**Task item**
Each entry has to be printed again exactly.

[Data extracted from a collection]
##########
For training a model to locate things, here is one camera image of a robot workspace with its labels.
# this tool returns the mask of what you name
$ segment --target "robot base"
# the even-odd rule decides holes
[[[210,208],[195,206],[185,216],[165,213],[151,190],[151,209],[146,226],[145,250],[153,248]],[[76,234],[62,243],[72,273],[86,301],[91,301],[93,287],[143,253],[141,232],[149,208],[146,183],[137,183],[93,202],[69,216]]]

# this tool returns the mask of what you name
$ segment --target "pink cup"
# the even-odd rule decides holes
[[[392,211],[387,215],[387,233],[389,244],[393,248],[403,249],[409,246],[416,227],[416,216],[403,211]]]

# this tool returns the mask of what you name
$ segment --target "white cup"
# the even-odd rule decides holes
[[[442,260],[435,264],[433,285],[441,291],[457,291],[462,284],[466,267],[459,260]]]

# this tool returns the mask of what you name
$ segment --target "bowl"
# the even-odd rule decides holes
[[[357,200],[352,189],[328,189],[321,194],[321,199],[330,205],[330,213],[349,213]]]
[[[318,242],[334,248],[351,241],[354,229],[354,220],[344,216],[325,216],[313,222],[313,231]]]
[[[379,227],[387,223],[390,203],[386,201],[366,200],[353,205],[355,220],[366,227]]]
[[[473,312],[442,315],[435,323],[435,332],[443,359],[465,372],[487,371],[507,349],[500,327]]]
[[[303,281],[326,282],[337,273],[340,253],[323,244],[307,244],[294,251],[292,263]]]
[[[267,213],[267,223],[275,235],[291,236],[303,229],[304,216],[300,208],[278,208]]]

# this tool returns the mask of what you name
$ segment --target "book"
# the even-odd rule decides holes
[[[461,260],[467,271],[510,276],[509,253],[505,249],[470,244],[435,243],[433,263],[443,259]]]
##########
**Your response**
For training a model to locate things, here is one camera image of a robot workspace with its labels.
# this tool returns the mask of what you name
$ segment --target "robot base"
# the even-odd rule decides holes
[[[210,208],[195,206],[185,216],[165,213],[151,190],[151,209],[146,226],[145,250],[153,248]],[[76,234],[62,243],[72,273],[86,301],[91,301],[93,287],[143,253],[141,232],[149,208],[146,183],[137,183],[93,202],[69,216]]]

# this tool returns the mask of what you name
$ segment --target "pink cup"
# the even-odd rule decides holes
[[[392,211],[387,215],[387,233],[389,244],[393,248],[403,249],[409,246],[416,227],[416,216],[403,211]]]

# this tool returns the mask of what you name
$ segment --target "white cup"
# the even-odd rule decides holes
[[[442,260],[435,264],[433,285],[441,291],[457,291],[462,284],[466,267],[459,260]]]

# this tool returns the mask of what you name
$ segment --target "bowl"
# the even-odd rule decides holes
[[[357,200],[352,189],[328,189],[321,194],[321,199],[330,205],[330,213],[349,213]]]
[[[318,242],[334,248],[351,241],[354,229],[354,220],[344,216],[325,216],[313,222],[313,231]]]
[[[379,227],[387,223],[390,203],[386,201],[366,200],[353,205],[355,220],[366,227]]]
[[[473,312],[442,315],[435,323],[435,332],[443,359],[465,372],[487,371],[507,349],[500,327]]]
[[[303,281],[326,282],[337,273],[340,253],[323,244],[307,244],[294,251],[292,263]]]
[[[267,213],[267,223],[275,235],[291,236],[303,229],[304,216],[300,208],[278,208]]]

# this tool returns the mask of what you name
$ segment --target "book"
# the even-odd rule decides holes
[[[461,260],[467,271],[510,276],[509,253],[505,249],[470,244],[435,243],[433,263],[443,259]]]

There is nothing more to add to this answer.